More News to Jeer This Week:
- Lesbian and bisexual women and transgender people face violent beatings, forced marriages, rape and everyday humiliation in Kyrgyzstan, both in family settings and from strangers on the street, Human Rights Watch said in an Oct. 6 report that called on the government to step up its response to violence based on gender and sexual orientation.
- A group of 100 men sexually assaulted women in a middle-income Cairo neighborhood as the holy month of Ramadan concluded, Voice of America reported Oct. 8. Egypt has seen similar mass sexual assaults in the past years, mostly occurring during holidays and public gatherings. Engy Ghozlan of the Egyptian Center for Women’s Rights said that for the first time the government is acknowledging the problem.
- An influential Saudi cleric announced his preference for women to reveal only one eye and veil the other, arguing that having both eyes revealed encourages women to look seductive and use make-up, the BBC reported Oct. 3.
- Over 20 Sudanese women were arrested and beaten for violating an edict against “bad behavior” by wearing tight trousers or short skirts, AFP reported Oct. 7. Most of the women were rounded up by police after leaving a Catholic service.
- The impact of stress resulting from the financial downturn, endangering physical and emotional health, is greater for women than men, according to the American Psychological Association’s 2008 Stress in America survey. Older woman are the most affected by the current economic situation. One in five elderly U.S. women lives below the poverty line.

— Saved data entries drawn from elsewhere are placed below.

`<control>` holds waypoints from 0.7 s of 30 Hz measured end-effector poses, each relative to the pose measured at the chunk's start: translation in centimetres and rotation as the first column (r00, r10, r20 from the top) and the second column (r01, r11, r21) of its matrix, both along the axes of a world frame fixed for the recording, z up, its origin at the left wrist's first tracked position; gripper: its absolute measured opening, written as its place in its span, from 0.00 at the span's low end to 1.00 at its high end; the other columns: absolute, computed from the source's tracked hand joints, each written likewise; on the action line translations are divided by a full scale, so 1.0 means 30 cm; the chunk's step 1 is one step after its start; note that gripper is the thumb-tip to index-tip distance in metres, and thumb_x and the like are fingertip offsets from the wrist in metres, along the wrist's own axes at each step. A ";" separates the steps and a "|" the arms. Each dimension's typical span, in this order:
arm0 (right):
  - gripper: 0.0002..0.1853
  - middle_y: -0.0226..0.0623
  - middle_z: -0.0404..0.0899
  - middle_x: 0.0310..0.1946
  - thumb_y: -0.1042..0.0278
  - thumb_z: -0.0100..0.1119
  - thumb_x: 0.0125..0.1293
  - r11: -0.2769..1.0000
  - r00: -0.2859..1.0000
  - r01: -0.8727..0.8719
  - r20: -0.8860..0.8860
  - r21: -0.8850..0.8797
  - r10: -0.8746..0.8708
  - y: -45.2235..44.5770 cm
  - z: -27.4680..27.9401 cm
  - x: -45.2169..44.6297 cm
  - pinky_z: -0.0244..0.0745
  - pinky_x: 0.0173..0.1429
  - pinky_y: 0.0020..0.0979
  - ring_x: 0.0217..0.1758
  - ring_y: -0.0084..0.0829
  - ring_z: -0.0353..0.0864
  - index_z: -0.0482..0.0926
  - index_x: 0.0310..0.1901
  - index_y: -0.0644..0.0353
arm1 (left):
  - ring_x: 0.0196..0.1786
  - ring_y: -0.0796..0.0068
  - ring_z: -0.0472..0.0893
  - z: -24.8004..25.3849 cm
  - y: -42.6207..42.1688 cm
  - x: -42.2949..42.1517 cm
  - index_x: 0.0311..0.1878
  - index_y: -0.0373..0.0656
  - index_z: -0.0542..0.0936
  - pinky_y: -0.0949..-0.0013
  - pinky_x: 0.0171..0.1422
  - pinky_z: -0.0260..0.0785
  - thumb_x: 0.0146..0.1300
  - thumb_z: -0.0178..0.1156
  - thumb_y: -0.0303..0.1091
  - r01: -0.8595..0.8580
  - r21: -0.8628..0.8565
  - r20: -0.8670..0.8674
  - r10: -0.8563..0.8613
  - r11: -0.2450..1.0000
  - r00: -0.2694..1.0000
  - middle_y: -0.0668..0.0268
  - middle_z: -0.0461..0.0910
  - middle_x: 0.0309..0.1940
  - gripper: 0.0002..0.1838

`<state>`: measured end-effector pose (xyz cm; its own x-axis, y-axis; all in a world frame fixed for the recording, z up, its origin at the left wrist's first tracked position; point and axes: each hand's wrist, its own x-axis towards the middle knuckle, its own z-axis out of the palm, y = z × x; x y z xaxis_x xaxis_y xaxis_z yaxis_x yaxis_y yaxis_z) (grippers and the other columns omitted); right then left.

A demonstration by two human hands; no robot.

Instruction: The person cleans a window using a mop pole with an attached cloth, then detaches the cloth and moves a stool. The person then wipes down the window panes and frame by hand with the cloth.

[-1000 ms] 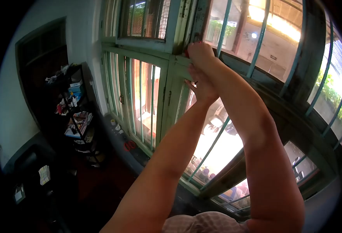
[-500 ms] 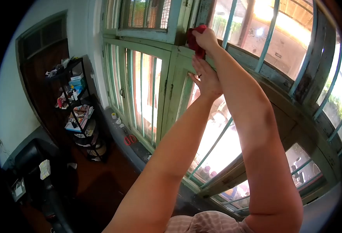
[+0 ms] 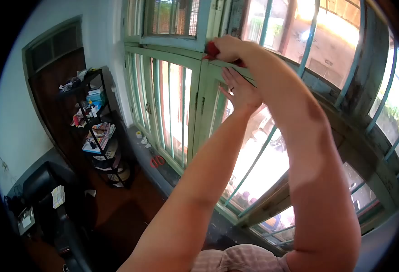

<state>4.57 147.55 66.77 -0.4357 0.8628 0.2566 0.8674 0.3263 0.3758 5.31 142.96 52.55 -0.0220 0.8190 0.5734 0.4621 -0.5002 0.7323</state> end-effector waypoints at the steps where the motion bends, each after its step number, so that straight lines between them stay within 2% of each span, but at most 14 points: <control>1: 0.22 0.51 0.78 0.41 0.65 0.56 0.53 1.000 1.000 0.006 0.018 0.017 -0.006 0.020 0.023 0.024 0.73 0.49 0.40 0.47 0.47 0.78 0.71 0.48 0.69 | 0.74 0.58 0.28 0.015 -0.011 -0.011 0.67 0.28 0.32 0.45 0.71 0.23 0.43 0.62 0.63 0.074 -0.054 0.077 -0.070 0.996 0.995 0.48 0.28 0.70 0.66; 2: 0.22 0.51 0.78 0.41 0.65 0.56 0.53 0.999 0.999 0.015 0.032 0.029 -0.016 0.049 0.047 0.054 0.74 0.49 0.40 0.47 0.47 0.78 0.71 0.48 0.69 | 0.74 0.54 0.33 0.013 -0.003 -0.005 0.67 0.28 0.32 0.41 0.70 0.27 0.41 0.59 0.69 0.060 -0.049 0.069 -0.056 0.997 0.996 0.47 0.30 0.71 0.68; 3: 0.21 0.51 0.78 0.40 0.66 0.56 0.53 0.999 0.999 0.026 0.043 0.041 -0.028 0.049 0.057 0.057 0.74 0.49 0.40 0.46 0.47 0.78 0.71 0.47 0.69 | 0.74 0.55 0.31 0.015 -0.005 -0.010 0.67 0.28 0.31 0.42 0.70 0.26 0.41 0.60 0.67 0.078 -0.050 0.076 -0.074 0.996 0.994 0.48 0.28 0.70 0.68; 4: 0.21 0.53 0.78 0.40 0.67 0.56 0.52 0.985 0.982 0.001 -0.186 0.174 0.032 0.045 0.041 0.067 0.74 0.49 0.40 0.46 0.49 0.78 0.70 0.46 0.70 | 0.73 0.55 0.29 0.016 -0.009 -0.011 0.67 0.28 0.31 0.44 0.71 0.25 0.41 0.62 0.65 0.099 -0.054 0.088 -0.094 0.994 0.992 0.48 0.27 0.70 0.68; 5: 0.20 0.54 0.78 0.39 0.67 0.56 0.52 0.975 0.967 0.053 -0.255 0.218 0.004 0.057 0.010 0.056 0.73 0.50 0.40 0.46 0.50 0.77 0.69 0.46 0.70 | 0.73 0.56 0.28 0.014 -0.011 -0.012 0.67 0.29 0.30 0.45 0.71 0.24 0.42 0.63 0.63 0.120 -0.059 0.102 -0.113 0.991 0.988 0.48 0.26 0.70 0.68; 7: 0.20 0.56 0.77 0.39 0.68 0.57 0.52 0.942 0.916 0.165 -0.400 0.292 -0.036 0.102 -0.071 0.021 0.72 0.51 0.42 0.47 0.51 0.77 0.68 0.45 0.71 | 0.73 0.54 0.27 -0.012 0.041 0.022 0.67 0.30 0.30 0.43 0.71 0.25 0.44 0.61 0.62 0.071 -0.063 -0.035 -0.073 0.996 0.997 0.48 0.25 0.70 0.66; 8: 0.21 0.57 0.77 0.40 0.67 0.58 0.52 0.943 0.934 0.086 -0.356 0.323 0.037 0.136 -0.120 0.016 0.70 0.53 0.44 0.48 0.50 0.77 0.68 0.45 0.70 | 0.73 0.53 0.27 -0.028 0.080 0.039 0.67 0.30 0.30 0.42 0.70 0.25 0.45 0.61 0.62 0.041 -0.061 -0.107 -0.047 0.997 0.993 0.48 0.24 0.70 0.65; 10: 0.21 0.55 0.77 0.41 0.67 0.58 0.51 0.946 0.952 0.146 -0.300 0.289 -0.056 0.120 -0.118 -0.007 0.70 0.54 0.42 0.49 0.47 0.77 0.68 0.45 0.70 | 0.73 0.51 0.27 -0.119 0.241 0.169 0.67 0.31 0.29 0.41 0.70 0.26 0.47 0.59 0.61 -0.271 0.169 -0.109 0.291 0.948 0.950 0.49 0.23 0.70 0.63; 12: 0.22 0.51 0.78 0.42 0.68 0.59 0.51 0.966 0.972 0.169 -0.192 0.193 -0.132 0.042 -0.088 -0.038 0.71 0.53 0.37 0.50 0.44 0.77 0.69 0.46 0.69 | 0.73 0.51 0.27 -0.138 0.238 0.182 0.68 0.32 0.29 0.40 0.69 0.26 0.48 0.58 0.61 -0.400 0.277 -0.099 0.441 0.873 0.892 0.49 0.23 0.70 0.62; 14: 0.22 0.50 0.78 0.42 0.70 0.58 0.50 0.971 0.983 0.147 -0.137 0.190 -0.122 0.067 -0.094 -0.031 0.72 0.51 0.37 0.49 0.44 0.77 0.69 0.47 0.69 | 0.73 0.51 0.27 -0.141 0.206 0.152 0.67 0.32 0.28 0.40 0.69 0.25 0.48 0.58 0.62 -0.385 0.278 -0.124 0.430 0.880 0.894 0.49 0.23 0.70 0.63; 15: 0.22 0.50 0.78 0.42 0.70 0.58 0.50 0.972 0.988 0.132 -0.108 0.195 -0.112 0.080 -0.095 -0.027 0.73 0.50 0.37 0.49 0.44 0.77 0.69 0.47 0.69 | 0.73 0.52 0.27 -0.107 0.151 0.105 0.67 0.32 0.28 0.40 0.69 0.24 0.47 0.58 0.62 -0.246 0.176 -0.107 0.267 0.953 0.958 0.49 0.24 0.70 0.63; 17: 0.21 0.51 0.78 0.39 0.70 0.59 0.49 0.976 0.993 0.085 -0.100 0.201 -0.066 0.079 -0.083 -0.022 0.75 0.47 0.39 0.45 0.46 0.79 0.69 0.46 0.67 | 0.73 0.53 0.27 -0.021 0.048 0.009 0.67 0.32 0.27 0.39 0.69 0.23 0.47 0.58 0.63 0.063 -0.003 -0.018 -0.063 0.998 0.998 0.49 0.24 0.70 0.64; 19: 0.21 0.50 0.79 0.34 0.69 0.61 0.50 0.980 0.997 0.060 -0.051 0.189 -0.052 0.048 -0.069 -0.002 0.75 0.44 0.39 0.40 0.45 0.80 0.69 0.46 0.65 | 0.73 0.55 0.27 -0.004 0.033 0.003 0.67 0.31 0.28 0.40 0.69 0.22 0.43 0.60 0.66 0.081 -0.031 0.074 -0.079 0.996 0.994 0.49 0.25 0.70 0.67; 21: 0.20 0.50 0.79 0.31 0.71 0.59 0.51 0.996 0.994 0.042 -0.103 0.084 -0.034 -0.032 -0.030 0.042 0.76 0.37 0.38 0.34 0.43 0.81 0.69 0.46 0.64 | 0.74 0.57 0.28 0.013 0.013 0.003 0.67 0.31 0.29 0.41 0.70 0.22 0.38 0.62 0.69 0.091 -0.057 0.109 -0.085 0.994 0.990 0.49 0.27 0.70 0.71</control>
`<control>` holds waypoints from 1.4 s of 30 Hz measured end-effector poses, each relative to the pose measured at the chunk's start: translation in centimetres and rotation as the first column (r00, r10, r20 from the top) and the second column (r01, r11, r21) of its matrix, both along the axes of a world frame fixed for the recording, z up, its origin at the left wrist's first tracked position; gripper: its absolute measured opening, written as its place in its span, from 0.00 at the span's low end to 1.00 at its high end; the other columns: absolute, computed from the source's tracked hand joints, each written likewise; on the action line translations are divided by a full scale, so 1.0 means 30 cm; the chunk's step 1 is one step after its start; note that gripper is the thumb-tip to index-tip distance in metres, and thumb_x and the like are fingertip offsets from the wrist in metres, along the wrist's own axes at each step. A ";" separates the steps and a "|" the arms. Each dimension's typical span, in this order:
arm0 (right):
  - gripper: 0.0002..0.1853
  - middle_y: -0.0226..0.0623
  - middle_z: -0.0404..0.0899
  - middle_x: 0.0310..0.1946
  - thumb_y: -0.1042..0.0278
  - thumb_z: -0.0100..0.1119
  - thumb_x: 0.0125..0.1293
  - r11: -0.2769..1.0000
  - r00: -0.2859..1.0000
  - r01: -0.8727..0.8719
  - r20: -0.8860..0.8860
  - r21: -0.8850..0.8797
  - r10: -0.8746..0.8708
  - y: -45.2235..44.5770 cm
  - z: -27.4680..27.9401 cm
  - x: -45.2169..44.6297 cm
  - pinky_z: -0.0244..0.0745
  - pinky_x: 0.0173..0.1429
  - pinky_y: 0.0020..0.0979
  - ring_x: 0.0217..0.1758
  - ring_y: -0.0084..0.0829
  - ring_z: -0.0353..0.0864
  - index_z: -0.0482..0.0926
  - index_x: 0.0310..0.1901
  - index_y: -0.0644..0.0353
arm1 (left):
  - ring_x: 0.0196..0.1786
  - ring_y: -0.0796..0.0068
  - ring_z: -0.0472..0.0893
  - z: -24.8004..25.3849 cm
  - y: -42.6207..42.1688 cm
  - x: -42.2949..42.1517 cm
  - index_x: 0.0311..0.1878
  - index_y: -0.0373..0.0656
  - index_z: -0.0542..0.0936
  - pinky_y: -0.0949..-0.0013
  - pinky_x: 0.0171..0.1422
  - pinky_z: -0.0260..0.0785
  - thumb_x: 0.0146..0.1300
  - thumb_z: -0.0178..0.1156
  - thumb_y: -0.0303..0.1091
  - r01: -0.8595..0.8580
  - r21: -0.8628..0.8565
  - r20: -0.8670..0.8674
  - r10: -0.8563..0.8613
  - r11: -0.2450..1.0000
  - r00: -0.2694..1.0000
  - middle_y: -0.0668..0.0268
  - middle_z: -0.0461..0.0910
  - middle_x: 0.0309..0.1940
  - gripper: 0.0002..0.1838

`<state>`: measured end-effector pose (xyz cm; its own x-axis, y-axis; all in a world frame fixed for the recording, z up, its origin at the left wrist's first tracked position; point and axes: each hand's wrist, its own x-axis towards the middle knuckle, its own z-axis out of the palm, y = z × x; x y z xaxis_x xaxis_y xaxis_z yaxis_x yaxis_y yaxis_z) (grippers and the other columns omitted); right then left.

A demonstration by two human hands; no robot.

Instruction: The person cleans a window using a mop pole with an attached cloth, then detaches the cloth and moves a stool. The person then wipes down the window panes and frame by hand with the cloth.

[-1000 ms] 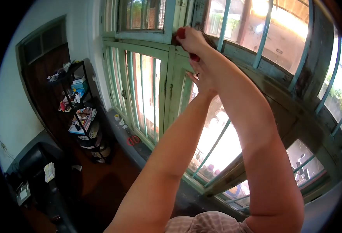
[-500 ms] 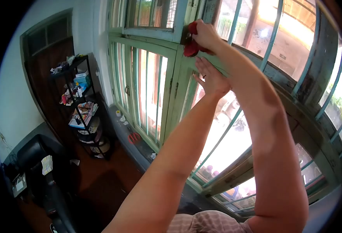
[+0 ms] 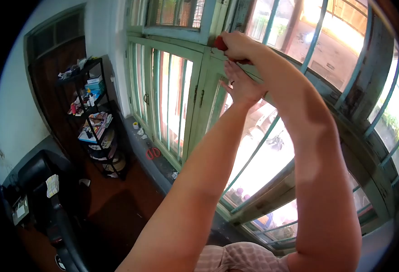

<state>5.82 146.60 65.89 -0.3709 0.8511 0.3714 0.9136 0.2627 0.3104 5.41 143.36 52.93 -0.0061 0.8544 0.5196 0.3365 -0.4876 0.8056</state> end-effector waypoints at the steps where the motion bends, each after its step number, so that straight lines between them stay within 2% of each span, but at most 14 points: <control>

- An Oct. 7 survey from the Forum of Executive Women shows a slight decrease in the total number of board seats held by women at the 100 largest publicly held companies in the Philadelphia area, Market Watch reported. About 10 percent of the board seats are held by women, compared to the 14.7 percent of board seats held by women among Fortune 500 companies.
A female battalion of the Kurdistan Workers’ Party, or PKK, runs its own assault and command structure and is fighting for Kurdish rights and women’s rights, claiming that women grew up enslaved by the Turkish society, CNN reported Oct. 7.
Iulia Anghelescu is a freelance writer in New York.